Musk’s first attempts to provide a comparable service at rival social media network Twitter last year failed horribly, scaring away advertisers and raising serious concerns about the site’s sustainability.
He was had to temporarily halt the initiative before resuming it in December to lukewarm response.
Facebook played a key role in establishing the dominant business model of the internet’s largest platforms, which rewards users with “free” services that gather and sell their personal data to advertisers.
After the California-based company’s IPO in 2012, Meta experienced a drop in ad income in 2022.

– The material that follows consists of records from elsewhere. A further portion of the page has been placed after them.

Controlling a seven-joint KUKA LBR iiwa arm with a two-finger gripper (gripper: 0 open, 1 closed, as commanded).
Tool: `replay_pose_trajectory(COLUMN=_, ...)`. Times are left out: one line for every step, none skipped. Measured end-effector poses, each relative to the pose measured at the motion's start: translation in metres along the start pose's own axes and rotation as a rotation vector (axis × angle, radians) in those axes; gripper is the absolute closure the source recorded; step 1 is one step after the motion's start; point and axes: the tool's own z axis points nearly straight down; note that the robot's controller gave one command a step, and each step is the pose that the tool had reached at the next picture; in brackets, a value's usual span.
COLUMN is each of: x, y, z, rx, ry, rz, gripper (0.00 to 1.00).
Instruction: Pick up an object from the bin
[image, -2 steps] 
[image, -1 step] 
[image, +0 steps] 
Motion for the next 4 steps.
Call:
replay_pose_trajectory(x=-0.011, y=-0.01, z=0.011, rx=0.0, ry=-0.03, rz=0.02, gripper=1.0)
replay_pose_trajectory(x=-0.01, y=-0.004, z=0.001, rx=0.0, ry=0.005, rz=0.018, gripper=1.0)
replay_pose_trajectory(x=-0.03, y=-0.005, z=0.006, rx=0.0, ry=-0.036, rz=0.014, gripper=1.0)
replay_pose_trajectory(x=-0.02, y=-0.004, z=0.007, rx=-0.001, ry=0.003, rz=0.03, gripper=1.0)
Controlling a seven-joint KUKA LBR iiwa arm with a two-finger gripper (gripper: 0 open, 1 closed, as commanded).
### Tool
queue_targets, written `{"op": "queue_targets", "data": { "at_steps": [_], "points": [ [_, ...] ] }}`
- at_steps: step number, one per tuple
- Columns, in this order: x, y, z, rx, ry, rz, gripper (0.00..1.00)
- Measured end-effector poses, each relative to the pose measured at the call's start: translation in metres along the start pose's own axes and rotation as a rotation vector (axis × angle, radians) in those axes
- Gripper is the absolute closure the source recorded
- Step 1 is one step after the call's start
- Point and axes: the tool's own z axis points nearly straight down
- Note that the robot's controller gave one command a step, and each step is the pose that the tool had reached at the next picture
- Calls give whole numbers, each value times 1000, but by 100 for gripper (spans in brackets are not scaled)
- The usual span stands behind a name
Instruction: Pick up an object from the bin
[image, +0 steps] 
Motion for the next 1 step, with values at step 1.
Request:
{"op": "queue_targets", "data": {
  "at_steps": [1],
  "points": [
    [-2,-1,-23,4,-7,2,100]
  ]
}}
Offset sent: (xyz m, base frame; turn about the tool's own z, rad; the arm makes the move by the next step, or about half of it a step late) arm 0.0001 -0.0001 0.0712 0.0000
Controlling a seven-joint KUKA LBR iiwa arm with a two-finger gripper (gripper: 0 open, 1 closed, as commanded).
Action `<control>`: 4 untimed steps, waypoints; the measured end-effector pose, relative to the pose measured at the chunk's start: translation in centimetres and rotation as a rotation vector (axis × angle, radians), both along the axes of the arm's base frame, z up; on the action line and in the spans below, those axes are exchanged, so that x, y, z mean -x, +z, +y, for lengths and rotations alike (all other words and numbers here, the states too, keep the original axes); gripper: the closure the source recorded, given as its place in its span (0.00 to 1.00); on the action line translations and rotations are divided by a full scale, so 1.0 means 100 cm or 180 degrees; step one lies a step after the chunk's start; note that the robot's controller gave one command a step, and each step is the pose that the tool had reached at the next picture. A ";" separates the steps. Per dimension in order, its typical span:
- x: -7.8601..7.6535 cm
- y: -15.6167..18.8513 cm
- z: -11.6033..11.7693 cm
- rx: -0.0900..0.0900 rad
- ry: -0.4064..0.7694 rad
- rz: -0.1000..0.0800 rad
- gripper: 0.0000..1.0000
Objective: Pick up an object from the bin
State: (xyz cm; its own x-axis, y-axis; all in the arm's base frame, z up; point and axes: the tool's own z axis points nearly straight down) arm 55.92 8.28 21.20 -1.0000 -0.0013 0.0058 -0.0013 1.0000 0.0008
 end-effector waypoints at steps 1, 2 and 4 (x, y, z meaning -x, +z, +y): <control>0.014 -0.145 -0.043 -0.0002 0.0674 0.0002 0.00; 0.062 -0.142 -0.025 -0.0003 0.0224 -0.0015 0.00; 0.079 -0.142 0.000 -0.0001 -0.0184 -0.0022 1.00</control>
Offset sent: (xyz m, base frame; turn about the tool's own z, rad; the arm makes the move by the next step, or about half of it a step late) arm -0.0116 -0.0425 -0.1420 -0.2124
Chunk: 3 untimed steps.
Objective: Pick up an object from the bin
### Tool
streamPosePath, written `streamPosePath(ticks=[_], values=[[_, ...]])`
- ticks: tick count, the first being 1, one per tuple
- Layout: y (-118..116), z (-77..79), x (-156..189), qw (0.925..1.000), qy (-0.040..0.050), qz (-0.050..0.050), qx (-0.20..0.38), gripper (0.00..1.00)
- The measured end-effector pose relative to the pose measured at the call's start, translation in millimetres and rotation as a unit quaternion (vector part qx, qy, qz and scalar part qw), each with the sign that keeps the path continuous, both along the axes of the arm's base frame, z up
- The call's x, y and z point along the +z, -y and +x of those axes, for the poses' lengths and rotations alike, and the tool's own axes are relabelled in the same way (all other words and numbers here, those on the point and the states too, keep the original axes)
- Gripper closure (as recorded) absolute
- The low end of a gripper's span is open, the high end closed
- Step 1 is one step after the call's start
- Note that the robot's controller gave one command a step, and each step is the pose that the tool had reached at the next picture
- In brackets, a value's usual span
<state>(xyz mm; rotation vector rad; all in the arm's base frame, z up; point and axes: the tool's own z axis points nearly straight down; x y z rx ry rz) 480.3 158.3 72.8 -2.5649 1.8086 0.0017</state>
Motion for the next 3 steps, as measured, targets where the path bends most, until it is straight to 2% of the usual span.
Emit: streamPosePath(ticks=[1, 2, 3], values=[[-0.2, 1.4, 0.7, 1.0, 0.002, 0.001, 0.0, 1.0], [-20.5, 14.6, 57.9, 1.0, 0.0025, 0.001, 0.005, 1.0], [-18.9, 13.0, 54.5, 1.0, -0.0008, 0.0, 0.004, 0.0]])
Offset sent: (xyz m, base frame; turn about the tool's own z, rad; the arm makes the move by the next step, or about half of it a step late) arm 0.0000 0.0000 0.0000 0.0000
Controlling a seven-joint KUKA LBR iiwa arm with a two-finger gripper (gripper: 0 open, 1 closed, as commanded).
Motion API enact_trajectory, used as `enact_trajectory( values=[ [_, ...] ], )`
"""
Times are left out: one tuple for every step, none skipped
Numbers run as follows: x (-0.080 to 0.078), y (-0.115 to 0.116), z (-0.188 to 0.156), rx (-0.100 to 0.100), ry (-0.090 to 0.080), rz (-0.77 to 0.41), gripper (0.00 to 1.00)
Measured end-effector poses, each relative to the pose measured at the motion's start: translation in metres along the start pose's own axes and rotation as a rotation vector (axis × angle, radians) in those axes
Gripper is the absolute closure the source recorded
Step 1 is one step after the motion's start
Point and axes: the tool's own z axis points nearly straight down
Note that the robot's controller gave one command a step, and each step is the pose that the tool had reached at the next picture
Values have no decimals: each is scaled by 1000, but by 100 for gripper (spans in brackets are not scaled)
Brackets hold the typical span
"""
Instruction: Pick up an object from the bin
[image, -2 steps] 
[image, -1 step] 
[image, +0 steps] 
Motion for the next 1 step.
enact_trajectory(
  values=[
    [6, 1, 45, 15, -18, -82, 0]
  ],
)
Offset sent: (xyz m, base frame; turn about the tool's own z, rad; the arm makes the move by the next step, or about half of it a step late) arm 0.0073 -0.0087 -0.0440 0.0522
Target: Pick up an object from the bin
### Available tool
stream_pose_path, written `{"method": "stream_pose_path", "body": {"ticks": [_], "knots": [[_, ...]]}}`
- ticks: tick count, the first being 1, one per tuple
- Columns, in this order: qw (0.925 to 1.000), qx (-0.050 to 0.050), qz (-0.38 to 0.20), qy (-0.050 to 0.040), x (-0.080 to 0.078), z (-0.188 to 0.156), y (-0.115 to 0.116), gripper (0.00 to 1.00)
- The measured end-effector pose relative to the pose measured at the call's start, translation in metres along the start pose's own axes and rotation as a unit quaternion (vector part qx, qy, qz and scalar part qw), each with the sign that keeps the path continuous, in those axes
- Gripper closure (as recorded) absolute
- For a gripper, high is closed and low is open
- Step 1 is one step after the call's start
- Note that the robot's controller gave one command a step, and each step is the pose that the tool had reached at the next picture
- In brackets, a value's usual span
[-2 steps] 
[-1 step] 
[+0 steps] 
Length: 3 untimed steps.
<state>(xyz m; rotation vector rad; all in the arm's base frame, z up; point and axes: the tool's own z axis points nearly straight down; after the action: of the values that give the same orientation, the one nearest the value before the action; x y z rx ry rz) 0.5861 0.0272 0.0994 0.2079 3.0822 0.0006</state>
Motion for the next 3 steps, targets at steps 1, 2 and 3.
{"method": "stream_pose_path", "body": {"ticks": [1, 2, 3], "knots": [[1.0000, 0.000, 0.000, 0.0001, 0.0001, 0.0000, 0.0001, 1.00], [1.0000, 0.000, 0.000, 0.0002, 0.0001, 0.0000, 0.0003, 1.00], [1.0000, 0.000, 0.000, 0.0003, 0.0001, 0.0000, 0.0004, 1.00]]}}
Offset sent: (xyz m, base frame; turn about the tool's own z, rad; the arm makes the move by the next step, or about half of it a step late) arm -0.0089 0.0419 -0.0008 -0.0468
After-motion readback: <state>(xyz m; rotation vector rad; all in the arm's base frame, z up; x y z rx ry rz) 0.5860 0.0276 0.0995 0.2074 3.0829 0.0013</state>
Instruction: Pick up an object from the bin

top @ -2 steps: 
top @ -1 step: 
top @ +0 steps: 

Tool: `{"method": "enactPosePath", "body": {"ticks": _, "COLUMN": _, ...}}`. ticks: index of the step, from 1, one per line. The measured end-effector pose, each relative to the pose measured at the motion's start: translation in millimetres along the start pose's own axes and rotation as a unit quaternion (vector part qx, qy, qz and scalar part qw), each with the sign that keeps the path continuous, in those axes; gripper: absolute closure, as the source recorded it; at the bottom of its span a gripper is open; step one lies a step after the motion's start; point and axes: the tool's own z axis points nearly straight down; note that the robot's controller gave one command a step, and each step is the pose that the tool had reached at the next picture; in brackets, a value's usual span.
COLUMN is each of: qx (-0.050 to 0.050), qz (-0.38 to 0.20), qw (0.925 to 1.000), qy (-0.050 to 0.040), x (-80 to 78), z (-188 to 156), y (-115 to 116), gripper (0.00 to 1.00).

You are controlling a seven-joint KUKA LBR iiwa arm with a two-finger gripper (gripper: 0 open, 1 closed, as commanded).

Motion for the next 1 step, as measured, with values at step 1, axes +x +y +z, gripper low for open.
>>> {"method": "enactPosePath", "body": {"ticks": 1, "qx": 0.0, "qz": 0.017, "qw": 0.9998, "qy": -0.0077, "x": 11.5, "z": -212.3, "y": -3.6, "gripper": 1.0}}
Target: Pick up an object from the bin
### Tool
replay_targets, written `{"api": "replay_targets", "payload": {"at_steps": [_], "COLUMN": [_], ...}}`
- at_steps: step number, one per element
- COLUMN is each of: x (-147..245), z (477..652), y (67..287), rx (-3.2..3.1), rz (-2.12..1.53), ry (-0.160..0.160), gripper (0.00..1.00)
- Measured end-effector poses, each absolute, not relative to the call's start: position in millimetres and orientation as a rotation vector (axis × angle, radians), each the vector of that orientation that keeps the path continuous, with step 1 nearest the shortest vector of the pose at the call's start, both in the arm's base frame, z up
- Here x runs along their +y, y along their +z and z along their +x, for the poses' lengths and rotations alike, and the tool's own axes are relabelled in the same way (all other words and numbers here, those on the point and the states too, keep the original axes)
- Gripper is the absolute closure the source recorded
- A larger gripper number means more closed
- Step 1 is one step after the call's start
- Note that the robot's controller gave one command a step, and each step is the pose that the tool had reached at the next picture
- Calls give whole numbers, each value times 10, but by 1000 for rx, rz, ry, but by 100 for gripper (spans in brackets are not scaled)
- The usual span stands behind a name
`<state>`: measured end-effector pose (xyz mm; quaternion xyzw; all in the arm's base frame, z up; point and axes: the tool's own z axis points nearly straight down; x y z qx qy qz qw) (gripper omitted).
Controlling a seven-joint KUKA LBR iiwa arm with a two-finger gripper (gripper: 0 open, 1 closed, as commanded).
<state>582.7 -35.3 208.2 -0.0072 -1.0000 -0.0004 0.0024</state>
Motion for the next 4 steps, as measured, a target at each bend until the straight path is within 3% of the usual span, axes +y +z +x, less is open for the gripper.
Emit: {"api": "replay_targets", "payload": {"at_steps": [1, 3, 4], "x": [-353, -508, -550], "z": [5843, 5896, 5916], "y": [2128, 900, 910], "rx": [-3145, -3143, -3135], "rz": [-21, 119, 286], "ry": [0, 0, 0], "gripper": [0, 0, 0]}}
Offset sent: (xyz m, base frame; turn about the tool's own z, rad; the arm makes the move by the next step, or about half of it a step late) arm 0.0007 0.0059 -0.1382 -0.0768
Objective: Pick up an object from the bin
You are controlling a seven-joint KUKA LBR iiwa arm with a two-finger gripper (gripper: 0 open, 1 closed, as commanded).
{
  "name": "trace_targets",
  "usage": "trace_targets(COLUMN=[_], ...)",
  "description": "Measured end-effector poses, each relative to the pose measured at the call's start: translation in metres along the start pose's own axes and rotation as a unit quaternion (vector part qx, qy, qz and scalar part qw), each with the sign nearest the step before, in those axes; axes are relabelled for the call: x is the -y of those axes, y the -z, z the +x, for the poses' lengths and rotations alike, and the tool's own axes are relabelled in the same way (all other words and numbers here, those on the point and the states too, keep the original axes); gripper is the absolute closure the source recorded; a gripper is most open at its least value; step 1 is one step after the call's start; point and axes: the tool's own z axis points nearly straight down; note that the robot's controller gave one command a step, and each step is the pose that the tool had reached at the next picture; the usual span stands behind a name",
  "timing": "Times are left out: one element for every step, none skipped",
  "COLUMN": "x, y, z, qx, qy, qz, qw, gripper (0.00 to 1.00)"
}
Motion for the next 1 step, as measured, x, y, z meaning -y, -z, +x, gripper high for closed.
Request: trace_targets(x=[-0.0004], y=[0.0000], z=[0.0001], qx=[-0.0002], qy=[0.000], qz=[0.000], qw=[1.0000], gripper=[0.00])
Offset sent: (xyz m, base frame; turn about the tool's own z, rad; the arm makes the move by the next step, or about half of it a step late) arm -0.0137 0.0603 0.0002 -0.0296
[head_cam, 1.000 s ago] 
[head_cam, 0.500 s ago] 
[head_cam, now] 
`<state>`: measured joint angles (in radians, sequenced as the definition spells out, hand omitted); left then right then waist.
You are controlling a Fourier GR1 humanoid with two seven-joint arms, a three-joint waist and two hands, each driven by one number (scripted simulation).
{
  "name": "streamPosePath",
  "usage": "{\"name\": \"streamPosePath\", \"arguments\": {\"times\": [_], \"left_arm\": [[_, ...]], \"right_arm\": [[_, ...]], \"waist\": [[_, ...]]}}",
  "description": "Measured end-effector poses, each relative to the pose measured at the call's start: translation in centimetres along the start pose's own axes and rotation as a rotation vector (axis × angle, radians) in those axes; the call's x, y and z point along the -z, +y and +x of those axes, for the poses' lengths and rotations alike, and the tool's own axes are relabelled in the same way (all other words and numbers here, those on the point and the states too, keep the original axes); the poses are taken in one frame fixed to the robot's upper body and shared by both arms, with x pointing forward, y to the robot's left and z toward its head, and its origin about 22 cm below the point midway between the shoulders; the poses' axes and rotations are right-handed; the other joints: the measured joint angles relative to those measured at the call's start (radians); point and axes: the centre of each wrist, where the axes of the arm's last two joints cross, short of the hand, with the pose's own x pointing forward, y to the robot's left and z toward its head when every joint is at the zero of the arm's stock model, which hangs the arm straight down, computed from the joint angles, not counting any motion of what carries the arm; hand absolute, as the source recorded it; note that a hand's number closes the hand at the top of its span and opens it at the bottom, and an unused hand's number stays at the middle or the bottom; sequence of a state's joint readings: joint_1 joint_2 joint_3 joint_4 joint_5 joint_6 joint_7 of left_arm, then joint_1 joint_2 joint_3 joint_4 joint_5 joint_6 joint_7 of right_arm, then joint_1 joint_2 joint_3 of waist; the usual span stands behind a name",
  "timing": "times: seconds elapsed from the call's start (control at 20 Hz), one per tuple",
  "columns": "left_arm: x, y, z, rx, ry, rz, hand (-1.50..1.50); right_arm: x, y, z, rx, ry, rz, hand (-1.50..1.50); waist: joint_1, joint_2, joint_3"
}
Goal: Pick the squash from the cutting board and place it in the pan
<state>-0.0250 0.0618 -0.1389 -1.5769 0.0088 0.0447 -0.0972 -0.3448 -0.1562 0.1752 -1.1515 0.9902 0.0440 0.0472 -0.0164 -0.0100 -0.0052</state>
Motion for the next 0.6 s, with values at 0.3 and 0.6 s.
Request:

Facebook’s daily users just surpassed two billion, according to the company, but due to inflation cutting into advertisers’ budgets and tough competition from applications like TikTok, those users aren’t generating as much cash as they once did.
The corporation has also been harmed by legislative changes brought about by iPhone manufacturer Apple, which limit social networks’ capacity to collect data and monetize advertising.
Similar reasons have previously prompted the development of premium subscriptions on other networks, including Reddit, Snapchat, and of course, Twitter.
Meanwhile, Meta is under criticism for taking a big chance on the metaverse, a virtual reality environment that Zuckerberg thinks will be the online space’s next frontier.
Investors penalized Meta last year, pushing the stock down an astounding two thirds in only one year, but in 2023, the price has somewhat recovered.
The biggest employment decrease in business history, 11,000 layoffs at Meta, or 13% of the workforce, were announced in November.